Abnormal: Wanting to have three children. No one wants three. They want one or two or like 20, but three? That's how you end up with an awful middle child like Lady Edith.
Normal: Turning schoolyard enemies into eventual friends.
Abnormal: Ever living down the nickname Debbie Dumper.
Normal: Getting advice on how to stop bullies.
Abnormal: Getting advice from a Real Housewife on how to stop bullies. Nene Leakes knows something about beating down mean girls as an adult, now doesn't she?
Normal: Getting to know each other on a first date.
Abnormal: No one admits to being Intersex on a first date. That's nuts.
Normal: A gay man on roller blades.
Abnormal: Finding a gay man on roller blades attractive.
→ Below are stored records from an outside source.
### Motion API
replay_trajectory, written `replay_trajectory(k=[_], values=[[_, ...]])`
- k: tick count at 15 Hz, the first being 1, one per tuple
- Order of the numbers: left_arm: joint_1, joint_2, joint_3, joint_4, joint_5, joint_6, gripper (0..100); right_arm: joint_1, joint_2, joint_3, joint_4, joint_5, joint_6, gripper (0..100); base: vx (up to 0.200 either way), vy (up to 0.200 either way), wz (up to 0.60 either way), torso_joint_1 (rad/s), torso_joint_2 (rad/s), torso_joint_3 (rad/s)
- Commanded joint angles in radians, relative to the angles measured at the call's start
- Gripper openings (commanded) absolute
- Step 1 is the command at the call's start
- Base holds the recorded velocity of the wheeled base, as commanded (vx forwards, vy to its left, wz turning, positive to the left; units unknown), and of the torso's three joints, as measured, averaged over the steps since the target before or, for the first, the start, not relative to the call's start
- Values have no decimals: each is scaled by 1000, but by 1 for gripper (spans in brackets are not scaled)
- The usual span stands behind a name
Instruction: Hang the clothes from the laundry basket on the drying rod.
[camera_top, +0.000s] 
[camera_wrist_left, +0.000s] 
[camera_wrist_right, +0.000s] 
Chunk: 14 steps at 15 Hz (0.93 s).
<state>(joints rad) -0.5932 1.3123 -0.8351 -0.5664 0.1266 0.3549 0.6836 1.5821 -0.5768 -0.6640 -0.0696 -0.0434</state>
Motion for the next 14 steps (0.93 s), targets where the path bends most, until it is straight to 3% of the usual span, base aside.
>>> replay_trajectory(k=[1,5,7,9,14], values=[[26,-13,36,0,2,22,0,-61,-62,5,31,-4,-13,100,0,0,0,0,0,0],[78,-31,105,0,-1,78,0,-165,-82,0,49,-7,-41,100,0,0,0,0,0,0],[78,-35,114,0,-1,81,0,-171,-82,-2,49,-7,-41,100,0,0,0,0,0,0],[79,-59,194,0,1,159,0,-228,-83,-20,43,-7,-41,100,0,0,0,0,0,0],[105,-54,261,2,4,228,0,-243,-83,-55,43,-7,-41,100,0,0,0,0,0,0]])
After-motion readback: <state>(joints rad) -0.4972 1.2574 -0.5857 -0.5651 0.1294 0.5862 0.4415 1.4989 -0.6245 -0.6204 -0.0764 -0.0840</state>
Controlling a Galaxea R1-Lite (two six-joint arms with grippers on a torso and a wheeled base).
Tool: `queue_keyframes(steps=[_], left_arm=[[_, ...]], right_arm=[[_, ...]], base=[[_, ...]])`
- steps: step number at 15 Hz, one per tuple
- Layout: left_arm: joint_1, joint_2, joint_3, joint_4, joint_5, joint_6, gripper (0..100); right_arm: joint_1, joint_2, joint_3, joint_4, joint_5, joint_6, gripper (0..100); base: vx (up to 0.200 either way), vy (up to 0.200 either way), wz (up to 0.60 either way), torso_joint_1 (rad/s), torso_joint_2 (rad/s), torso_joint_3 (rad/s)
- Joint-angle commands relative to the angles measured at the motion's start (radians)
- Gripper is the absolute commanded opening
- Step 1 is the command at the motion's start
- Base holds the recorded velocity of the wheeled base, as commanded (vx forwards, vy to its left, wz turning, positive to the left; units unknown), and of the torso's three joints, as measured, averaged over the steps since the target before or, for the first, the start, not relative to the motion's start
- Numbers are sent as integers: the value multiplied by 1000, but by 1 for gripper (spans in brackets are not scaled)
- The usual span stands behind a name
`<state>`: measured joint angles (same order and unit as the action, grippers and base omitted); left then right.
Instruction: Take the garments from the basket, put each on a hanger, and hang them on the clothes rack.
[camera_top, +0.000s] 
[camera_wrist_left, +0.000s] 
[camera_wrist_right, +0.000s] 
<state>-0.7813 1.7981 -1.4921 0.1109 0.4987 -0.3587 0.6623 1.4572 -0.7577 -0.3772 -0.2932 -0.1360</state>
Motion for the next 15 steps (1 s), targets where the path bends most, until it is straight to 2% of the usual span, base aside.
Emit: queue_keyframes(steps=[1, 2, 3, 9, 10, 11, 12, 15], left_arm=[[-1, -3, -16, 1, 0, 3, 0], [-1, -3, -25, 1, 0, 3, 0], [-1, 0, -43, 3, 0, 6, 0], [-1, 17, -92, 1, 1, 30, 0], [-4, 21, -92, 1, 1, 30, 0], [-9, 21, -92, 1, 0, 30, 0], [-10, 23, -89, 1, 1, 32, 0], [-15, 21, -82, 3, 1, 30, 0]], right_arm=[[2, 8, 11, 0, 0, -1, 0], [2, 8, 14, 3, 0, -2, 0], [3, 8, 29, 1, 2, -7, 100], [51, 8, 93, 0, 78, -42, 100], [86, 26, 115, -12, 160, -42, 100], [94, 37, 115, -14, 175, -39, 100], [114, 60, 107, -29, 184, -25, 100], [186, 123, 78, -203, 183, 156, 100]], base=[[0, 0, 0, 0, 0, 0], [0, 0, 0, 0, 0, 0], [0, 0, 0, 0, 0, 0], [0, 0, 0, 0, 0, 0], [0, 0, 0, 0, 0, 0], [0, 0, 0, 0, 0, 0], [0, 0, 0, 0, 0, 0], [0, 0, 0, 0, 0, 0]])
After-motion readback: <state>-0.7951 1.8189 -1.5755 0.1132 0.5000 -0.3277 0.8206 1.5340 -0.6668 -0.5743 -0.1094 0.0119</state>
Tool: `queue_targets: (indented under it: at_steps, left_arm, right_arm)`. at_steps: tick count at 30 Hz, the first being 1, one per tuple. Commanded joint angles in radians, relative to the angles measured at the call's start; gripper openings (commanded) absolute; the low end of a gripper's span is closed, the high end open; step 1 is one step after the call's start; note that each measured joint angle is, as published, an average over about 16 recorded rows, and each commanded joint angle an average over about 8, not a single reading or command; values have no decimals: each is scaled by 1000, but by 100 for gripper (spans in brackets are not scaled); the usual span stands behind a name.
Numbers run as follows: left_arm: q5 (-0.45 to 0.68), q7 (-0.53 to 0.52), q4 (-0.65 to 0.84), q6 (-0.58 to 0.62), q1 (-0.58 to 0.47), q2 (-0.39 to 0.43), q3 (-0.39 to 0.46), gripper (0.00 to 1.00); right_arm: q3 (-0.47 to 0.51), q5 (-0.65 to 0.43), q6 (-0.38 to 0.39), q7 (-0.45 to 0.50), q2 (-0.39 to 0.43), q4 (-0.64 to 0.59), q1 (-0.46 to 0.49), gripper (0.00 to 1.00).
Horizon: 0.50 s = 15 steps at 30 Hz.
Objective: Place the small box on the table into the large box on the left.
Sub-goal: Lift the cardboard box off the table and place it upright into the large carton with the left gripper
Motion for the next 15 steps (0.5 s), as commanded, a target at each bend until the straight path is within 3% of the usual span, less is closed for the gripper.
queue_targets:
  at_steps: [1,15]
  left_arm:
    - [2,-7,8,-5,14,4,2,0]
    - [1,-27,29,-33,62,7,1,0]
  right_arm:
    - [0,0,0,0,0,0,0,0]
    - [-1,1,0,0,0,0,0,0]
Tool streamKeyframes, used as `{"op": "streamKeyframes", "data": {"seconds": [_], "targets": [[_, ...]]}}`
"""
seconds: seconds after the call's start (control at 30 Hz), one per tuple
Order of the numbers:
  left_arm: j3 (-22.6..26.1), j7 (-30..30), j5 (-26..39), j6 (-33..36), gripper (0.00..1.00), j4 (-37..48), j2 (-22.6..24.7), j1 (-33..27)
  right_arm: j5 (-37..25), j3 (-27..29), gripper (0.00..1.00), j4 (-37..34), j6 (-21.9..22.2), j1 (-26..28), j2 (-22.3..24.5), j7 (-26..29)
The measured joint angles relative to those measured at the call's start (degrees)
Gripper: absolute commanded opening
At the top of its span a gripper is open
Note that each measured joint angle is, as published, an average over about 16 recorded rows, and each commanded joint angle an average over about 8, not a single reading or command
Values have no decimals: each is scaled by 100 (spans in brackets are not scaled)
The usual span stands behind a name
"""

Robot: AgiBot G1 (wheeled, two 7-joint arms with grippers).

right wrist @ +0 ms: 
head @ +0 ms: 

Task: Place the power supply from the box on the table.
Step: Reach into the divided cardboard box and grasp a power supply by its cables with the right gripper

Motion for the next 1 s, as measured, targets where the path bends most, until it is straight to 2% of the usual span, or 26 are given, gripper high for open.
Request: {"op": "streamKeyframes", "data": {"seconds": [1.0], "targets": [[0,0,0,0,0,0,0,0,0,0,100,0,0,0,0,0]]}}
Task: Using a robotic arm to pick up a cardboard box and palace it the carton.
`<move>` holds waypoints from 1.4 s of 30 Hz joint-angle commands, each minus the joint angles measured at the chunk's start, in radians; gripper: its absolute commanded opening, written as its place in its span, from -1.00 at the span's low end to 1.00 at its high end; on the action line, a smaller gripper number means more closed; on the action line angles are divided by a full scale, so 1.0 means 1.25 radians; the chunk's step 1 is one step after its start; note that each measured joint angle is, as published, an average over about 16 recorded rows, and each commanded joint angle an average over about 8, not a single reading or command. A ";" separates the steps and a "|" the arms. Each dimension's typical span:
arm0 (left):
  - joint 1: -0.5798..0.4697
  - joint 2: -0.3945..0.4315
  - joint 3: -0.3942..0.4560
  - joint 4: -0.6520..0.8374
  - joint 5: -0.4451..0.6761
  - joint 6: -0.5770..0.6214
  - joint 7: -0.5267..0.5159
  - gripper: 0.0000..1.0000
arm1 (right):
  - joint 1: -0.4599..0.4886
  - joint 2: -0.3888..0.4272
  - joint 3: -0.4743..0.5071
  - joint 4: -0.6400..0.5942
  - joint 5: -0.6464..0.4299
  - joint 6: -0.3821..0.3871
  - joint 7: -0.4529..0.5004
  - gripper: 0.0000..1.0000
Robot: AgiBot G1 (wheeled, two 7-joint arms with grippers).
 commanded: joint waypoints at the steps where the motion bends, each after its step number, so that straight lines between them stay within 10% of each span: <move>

Normal: Fixing up your sad sack friend with a potential mate.
Abnormal: No homosexual on earth would set their sad sack friend up with Matt Freakin' Bomer.
Normal: Having a drag queen teach you about reading.
Abnormal: No drag queen reading tutorial starts without quoting Paris Is Burning.
Normal: Hanging out with people your own age.
Abnormal: That means even though he is Matt Freakin' Bomer that Frank Ocean probably doesn't want to be chilling with him.
Normal: Shaving your hairy belly.
Abnormal: Gay men don't shave, they wax.
Normal: Gay men being versatile.
Abnormal: Being versatile does not mean you hold each other's feet while doing sit ups.
Normal: Exercising in your own house with a shirt off.
Abnormal: If my body looked like Matt Freakin' Bomer's, I wouldn't ever wear a shirt either.
Normal: Telling a shirtless man you're trying to have a conversation with to put on some clothes.
Abnormal: I'm sorry, no gay man would ever tell Matt Freakin' Bomer to put his shirt back on. Never.
Normal: A throw-down reading scene with "To Be Real" in the background.
Abnormal: They finally got something right!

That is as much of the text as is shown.